In some lands it is common for friends and relatives of the bride and groom to hold a gathering sometime before the wedding. It is often called a “shower,” for those in attendance may, in a manner of speaking, “shower” the couple with gifts.
Again, this is by no means a necessity, nor need persons in countries where this is not common think that it must be instituted. But if such a social event is planned, it should also reflect Christian principles, including moderation. What has been said above about food, drink and entertainment* would apply.
Special comments, though, are in order regarding gifts. How sad it would be if any Christian invited to a “shower” felt he or she could not accept the invitation because of being unable to give an expensive gift, or any gift at all.
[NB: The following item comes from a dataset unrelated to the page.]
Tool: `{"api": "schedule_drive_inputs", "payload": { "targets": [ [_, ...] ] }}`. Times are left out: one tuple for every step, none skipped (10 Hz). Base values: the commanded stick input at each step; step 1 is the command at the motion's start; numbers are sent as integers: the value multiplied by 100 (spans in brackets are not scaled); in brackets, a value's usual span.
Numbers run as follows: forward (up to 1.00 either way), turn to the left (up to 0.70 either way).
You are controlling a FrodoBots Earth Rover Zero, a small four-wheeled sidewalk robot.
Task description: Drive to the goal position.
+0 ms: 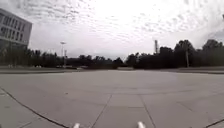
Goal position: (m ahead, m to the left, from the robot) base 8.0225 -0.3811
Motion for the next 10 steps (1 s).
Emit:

Would true Christians want to put one in such a position? A gift is supposed to be a spontaneous expression of affection. Such an expression can take many forms, and a tangible gift at a specific event should not be an obligation.
In some places when such “showers” are held, the gifts are grouped together without the names of the givers being attached. Why? Those Christians are conscious of Jesus’ counsel that gifts should not be given to glorify the giver. (Matt. 6:1-4) They feel that if one did not bring a gift, another brought a small token of affection, and yet another an expensive gift, unloving comparisons of who gave what might be made.—Matt. 7:12.
Does this mean that it is wrong to identify oneself as the giver of a certain present? No, that is not the point. In other places Christians at weddings and “showers” deliver gifts personally or sign cards attached to the presents. But if the presents are opened or displayed, the givers are not publicly announced. Thus there is no embarrassment.
Today people who do not worship Jehovah often hold immoderate social events that identify them as “lovers of pleasures rather than lovers of God.” (2 Tim. 3:4) But servants of Jehovah, guided by his inspired Word, demonstrate their mature appreciation of the comment, which bears repetition: “Whether you are eating or drinking or doing anything else, do all things for God’s glory.” (1 Cor. 10:31) Thus they come away from social events, not with troubled consciences, but with the satisfaction of having had enjoyable relaxation and at the same time having been spiritually upbuilt.
In this discussion the terms “reception” and “wedding feast” are used interchangeably, though we realize that in some places, such as Denmark, they apply to two different events.
Additional suggestions about entertainment appeared on pages 20-23 of Awake! of February 8, 1966.